**WHAT YOU WILL DO**
Everything from the line with "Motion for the" to the last line of the material below is what to reproduce, exactly and with no other lines.

**DATA EXTRACT**
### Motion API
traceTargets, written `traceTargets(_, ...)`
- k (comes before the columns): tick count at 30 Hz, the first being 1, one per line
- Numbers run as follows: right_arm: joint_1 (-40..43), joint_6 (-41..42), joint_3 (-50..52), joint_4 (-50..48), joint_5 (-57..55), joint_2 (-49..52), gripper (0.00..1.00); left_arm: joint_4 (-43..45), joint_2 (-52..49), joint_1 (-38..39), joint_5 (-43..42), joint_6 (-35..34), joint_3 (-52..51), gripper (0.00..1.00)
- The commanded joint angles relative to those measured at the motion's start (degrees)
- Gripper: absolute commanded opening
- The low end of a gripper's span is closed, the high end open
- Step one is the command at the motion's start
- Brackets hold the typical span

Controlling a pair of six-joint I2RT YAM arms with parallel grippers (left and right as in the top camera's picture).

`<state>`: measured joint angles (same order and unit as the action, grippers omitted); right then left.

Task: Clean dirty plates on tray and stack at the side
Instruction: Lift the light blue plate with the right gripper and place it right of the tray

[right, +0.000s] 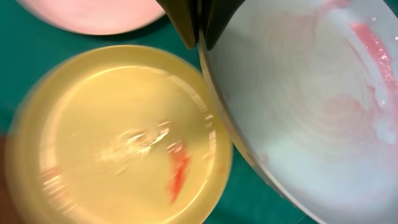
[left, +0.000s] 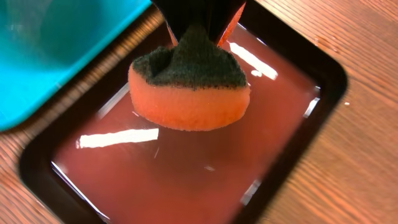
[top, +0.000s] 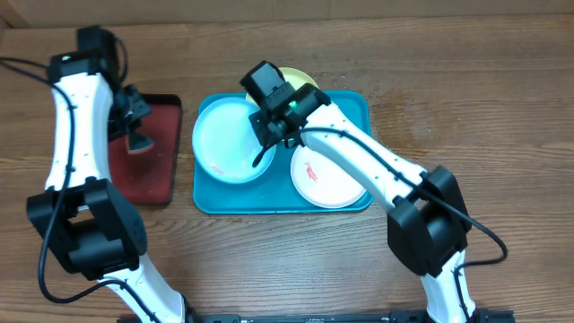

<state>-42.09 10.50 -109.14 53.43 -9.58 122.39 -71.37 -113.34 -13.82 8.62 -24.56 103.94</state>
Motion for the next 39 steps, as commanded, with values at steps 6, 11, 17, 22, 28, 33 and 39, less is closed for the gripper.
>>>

**EXPECTED ANSWER**
Motion for the next 39 steps, as commanded, with values at steps 6, 11, 17, 22, 28, 33 and 39, less is closed for the gripper.
>>>

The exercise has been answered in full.